§ Brief
What you return should be the entries, unchanged, without their pictures.

§ Given records
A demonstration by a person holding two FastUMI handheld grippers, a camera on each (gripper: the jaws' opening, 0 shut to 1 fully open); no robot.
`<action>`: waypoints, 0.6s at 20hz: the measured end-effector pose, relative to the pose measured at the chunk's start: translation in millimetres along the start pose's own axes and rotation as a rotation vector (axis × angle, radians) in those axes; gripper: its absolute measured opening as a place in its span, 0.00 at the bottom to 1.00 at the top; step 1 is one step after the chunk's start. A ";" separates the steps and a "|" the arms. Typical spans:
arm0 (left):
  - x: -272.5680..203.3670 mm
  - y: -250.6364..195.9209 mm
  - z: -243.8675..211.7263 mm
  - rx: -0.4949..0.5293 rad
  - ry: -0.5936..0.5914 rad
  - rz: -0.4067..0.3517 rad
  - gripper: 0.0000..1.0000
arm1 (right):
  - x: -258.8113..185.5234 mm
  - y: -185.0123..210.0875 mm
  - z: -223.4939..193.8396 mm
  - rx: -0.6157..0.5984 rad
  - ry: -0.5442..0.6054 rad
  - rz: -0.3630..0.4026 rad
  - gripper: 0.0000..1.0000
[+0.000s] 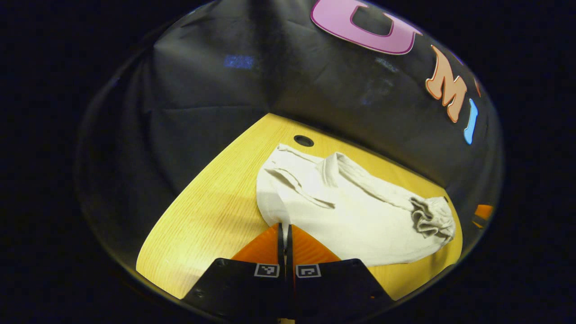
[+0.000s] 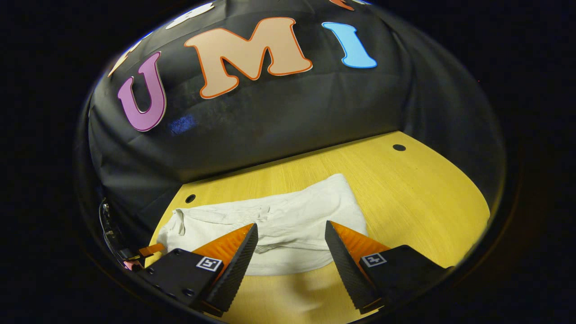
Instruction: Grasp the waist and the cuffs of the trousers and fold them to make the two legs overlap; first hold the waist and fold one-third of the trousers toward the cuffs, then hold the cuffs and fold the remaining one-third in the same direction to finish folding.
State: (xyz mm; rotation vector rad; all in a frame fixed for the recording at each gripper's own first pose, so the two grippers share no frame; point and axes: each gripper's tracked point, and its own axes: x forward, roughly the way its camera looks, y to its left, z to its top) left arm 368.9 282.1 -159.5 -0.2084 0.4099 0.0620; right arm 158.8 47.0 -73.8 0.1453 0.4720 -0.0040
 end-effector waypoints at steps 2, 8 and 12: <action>-3.5 -14.3 11.6 0.006 -0.023 -0.032 0.00 | -5.8 -4.7 2.2 0.002 -0.010 -0.008 0.96; -18.5 -90.7 40.5 0.024 -0.072 -0.173 0.00 | -18.4 -23.2 6.9 0.014 -0.029 -0.018 0.96; -24.3 -159.0 56.7 0.008 -0.108 -0.263 0.00 | -28.9 -48.8 9.9 -0.001 -0.022 -0.012 0.96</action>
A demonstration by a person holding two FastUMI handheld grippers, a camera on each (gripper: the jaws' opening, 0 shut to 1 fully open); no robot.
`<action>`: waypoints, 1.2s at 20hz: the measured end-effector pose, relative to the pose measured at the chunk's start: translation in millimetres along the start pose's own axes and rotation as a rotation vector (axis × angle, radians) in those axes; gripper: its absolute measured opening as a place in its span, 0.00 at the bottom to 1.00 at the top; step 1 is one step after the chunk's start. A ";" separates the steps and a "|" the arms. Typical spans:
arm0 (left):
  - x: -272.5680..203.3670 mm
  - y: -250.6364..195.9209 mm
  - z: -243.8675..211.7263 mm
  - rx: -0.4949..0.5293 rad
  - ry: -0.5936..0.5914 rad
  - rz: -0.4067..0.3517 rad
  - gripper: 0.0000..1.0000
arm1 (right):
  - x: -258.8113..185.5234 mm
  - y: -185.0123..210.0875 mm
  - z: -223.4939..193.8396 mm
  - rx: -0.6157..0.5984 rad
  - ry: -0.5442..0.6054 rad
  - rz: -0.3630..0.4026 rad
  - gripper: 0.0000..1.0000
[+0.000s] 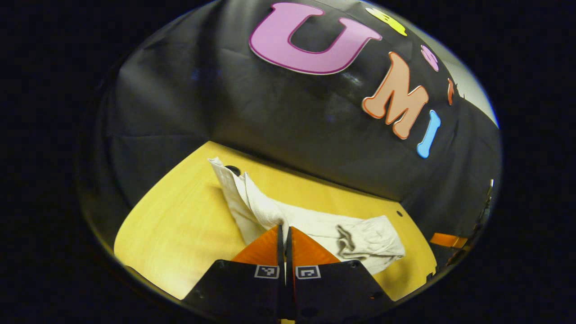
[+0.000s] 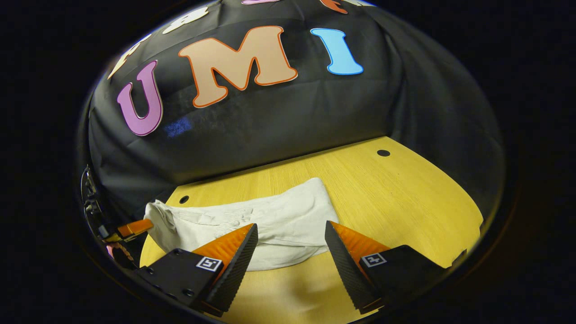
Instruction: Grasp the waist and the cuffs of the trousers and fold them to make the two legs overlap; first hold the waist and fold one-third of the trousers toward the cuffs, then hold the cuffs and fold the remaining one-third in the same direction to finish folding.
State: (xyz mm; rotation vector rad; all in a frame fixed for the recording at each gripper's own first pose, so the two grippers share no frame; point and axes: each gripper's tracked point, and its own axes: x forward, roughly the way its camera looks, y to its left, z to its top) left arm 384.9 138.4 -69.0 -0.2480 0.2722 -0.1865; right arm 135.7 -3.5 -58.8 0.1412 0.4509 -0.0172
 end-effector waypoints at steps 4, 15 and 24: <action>12.1 -69.3 14.3 -0.030 -0.055 -0.070 0.00 | -11.4 -34.4 0.6 -0.011 0.020 0.014 0.96; 49.0 -260.8 -21.3 0.014 -0.023 -0.281 0.00 | -21.7 -133.0 1.8 -0.025 0.054 0.033 0.96; 56.8 -301.3 -126.6 0.242 0.150 -0.270 0.07 | -18.3 -159.6 5.4 -0.041 0.061 0.046 0.96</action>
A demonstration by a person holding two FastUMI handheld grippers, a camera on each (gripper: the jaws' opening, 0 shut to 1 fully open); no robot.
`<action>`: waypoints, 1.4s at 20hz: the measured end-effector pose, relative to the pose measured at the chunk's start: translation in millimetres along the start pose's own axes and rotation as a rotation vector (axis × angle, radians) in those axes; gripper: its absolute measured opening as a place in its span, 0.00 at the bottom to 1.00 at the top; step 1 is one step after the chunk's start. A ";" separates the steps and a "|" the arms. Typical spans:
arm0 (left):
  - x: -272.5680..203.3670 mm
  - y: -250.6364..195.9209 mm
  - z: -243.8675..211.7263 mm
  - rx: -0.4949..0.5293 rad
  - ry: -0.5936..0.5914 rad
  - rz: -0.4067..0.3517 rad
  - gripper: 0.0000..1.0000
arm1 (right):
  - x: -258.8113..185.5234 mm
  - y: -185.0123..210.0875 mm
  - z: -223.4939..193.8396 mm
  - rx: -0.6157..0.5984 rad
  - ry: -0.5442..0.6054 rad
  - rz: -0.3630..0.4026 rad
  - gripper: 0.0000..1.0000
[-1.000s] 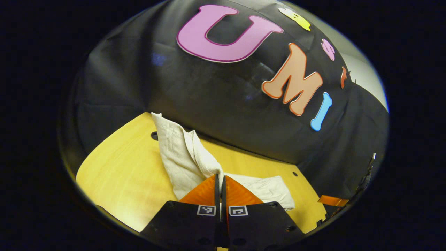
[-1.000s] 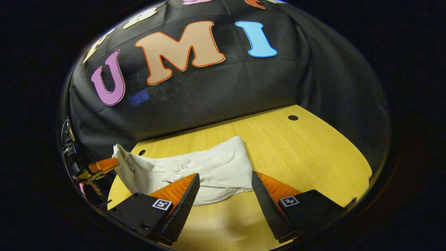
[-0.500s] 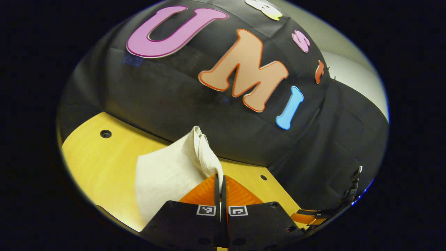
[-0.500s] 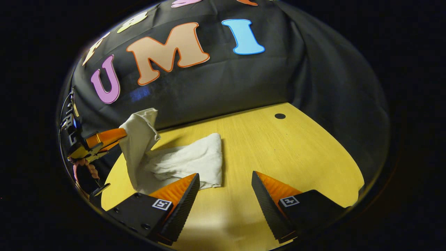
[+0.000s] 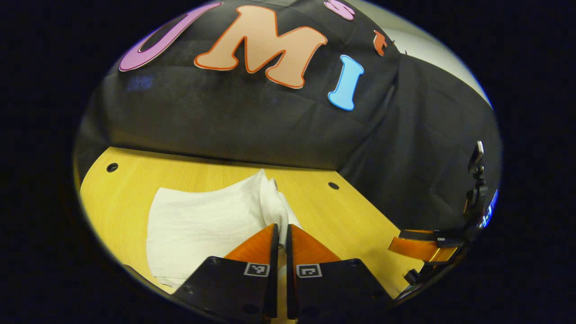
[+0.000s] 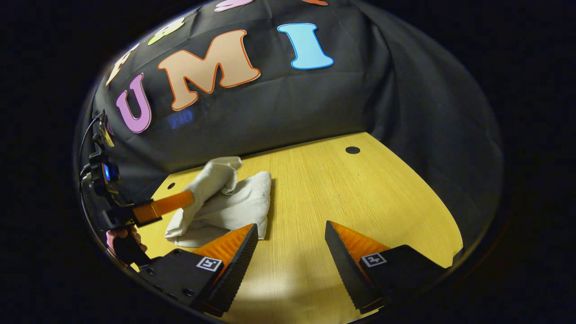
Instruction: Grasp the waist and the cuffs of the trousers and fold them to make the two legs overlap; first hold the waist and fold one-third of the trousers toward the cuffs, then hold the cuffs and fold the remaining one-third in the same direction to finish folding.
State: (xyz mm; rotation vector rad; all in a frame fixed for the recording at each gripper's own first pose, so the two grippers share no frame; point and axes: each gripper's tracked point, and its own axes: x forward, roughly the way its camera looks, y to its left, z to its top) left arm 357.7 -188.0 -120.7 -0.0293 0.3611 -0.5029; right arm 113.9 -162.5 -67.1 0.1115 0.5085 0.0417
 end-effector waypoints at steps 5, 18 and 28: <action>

§ Result of this task
A demonstration by a person holding two FastUMI handheld grippers, a camera on each (gripper: the jaws' opening, 0 shut to 1 fully open); no robot.
`<action>`: waypoints, 0.6s at 20hz: the measured end-effector pose, relative to the pose measured at the chunk's start: translation in millimetres along the start pose's own axes and rotation as a rotation vector (axis × angle, radians) in those axes; gripper: its absolute measured opening as a place in its span, 0.00 at the bottom to 1.00 at the top; step 1 is one step after the chunk's start. A ";" separates the steps and a "|" the arms. Typical spans:
arm0 (left):
  - x: -272.5680..203.3670 mm
  - y: -250.6364..195.9209 mm
  - z: -243.8675..211.7263 mm
  - rx: -0.4949..0.5293 rad
  - ry: -0.5936..0.5914 rad
  - rz: -0.4067..0.3517 rad
  - gripper: 0.0000..1.0000
arm1 (right):
  - x: -258.8113..185.5234 mm
  - y: -185.0123..210.0875 mm
  - z: -223.4939..193.8396 mm
  - rx: -0.6157..0.5984 rad
  - ry: -0.5442..0.6054 rad
  - rz: -0.3630..0.4026 rad
  - gripper: 0.0000..1.0000
[+0.000s] 
[+0.000s] 
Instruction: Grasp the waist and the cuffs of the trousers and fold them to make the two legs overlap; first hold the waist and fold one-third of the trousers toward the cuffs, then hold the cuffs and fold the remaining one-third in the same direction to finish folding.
State: (xyz mm; rotation vector rad; all in a frame fixed for the recording at each gripper's own first pose, so the two grippers share no frame; point and axes: each gripper's tracked point, and its own axes: x forward, roughly the way its camera looks, y to its left, z to its top) left arm 368.9 282.1 -159.5 -0.2084 0.4099 0.0620; right arm 158.8 47.0 -73.8 0.1453 0.4720 -0.0040
 end-effector waypoints at steps 2, 8 and 12: <action>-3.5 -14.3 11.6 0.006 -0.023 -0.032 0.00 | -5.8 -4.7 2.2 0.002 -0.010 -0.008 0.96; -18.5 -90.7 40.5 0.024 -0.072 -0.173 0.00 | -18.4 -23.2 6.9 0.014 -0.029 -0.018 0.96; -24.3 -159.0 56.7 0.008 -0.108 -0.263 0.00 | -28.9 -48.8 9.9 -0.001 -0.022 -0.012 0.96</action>
A demonstration by a person holding two FastUMI handheld grippers, a camera on each (gripper: the jaws' opening, 0 shut to 1 fully open); no robot.
`<action>`: waypoints, 1.2s at 20hz: the measured end-effector pose, relative to the pose measured at the chunk's start: translation in millimetres along the start pose's own axes and rotation as a rotation vector (axis × angle, radians) in those axes; gripper: its absolute measured opening as a place in its span, 0.00 at the bottom to 1.00 at the top; step 1 is one step after the chunk's start. A ";" separates the steps and a "|" the arms. Typical spans:
arm0 (left):
  - x: -272.5680..203.3670 mm
  - y: -250.6364..195.9209 mm
  - z: -243.8675..211.7263 mm
  - rx: -0.4949..0.5293 rad
  - ry: -0.5936..0.5914 rad
  - rz: -0.4067..0.3517 rad
  - gripper: 0.0000..1.0000
arm1 (right):
  - x: -258.8113..185.5234 mm
  - y: -185.0123..210.0875 mm
  - z: -223.4939..193.8396 mm
  - rx: -0.6157..0.5984 rad
  - ry: -0.5442..0.6054 rad
  - rz: -0.3630..0.4026 rad
  - gripper: 0.0000..1.0000
[+0.000s] 
[+0.000s] 
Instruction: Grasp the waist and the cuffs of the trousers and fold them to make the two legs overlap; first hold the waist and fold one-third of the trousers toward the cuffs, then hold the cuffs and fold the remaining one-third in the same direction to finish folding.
State: (xyz mm; rotation vector rad; all in a frame fixed for the recording at each gripper's own first pose, so the two grippers share no frame; point and axes: each gripper's tracked point, and its own axes: x forward, roughly the way its camera looks, y to its left, z to its top) left arm 384.9 138.4 -69.0 -0.2480 0.2722 -0.1865; right arm 135.7 -3.5 -58.8 0.1412 0.4509 -0.0172
 end-effector waypoints at steps 4, 15 and 24: <action>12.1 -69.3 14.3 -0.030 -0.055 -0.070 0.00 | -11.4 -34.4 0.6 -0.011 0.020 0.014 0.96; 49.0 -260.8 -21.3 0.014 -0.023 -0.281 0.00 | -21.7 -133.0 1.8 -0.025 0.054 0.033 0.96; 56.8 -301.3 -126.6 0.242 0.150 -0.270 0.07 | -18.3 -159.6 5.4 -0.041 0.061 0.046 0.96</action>
A demonstration by a person holding two FastUMI handheld grippers, a camera on each (gripper: the jaws' opening, 0 shut to 1 fully open); no robot.
`<action>`: waypoints, 1.4s at 20hz: the measured end-effector pose, relative to the pose measured at the chunk's start: translation in millimetres along the start pose's own axes and rotation as a rotation vector (axis × angle, radians) in those axes; gripper: its absolute measured opening as a place in its span, 0.00 at the bottom to 1.00 at the top; step 1 is one step after the chunk's start. A ";" separates the steps and a "|" the arms. Typical spans:
arm0 (left):
  - x: -272.5680..203.3670 mm
  - y: -250.6364..195.9209 mm
  - z: -243.8675..211.7263 mm
  - rx: -0.4949..0.5293 rad
  - ry: -0.5936..0.5914 rad
  - rz: -0.4067..0.3517 rad
  - gripper: 0.0000..1.0000
arm1 (right):
  - x: -258.8113..185.5234 mm
  - y: -185.0123..210.0875 mm
  - z: -223.4939..193.8396 mm
  - rx: -0.6157..0.5984 rad
  - ry: -0.5442..0.6054 rad
  - rz: -0.3630..0.4026 rad
  - gripper: 0.0000..1.0000
[-1.000s] 
[-1.000s] 
[-0.500s] 
[-0.500s] 
[+0.000s] 
[+0.000s] 
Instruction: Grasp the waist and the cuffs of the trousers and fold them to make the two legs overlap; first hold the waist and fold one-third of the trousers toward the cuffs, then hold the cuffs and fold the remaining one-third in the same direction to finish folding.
State: (xyz mm; rotation vector rad; all in a frame fixed for the recording at each gripper's own first pose, so the two grippers share no frame; point and axes: each gripper's tracked point, and its own axes: x forward, roughly the way its camera looks, y to its left, z to its top) left arm 357.7 -188.0 -120.7 -0.0293 0.3611 -0.5029; right arm 113.9 -162.5 -67.1 0.1115 0.5085 0.0417
 end-effector waypoints at steps 5, 18 and 28: <action>

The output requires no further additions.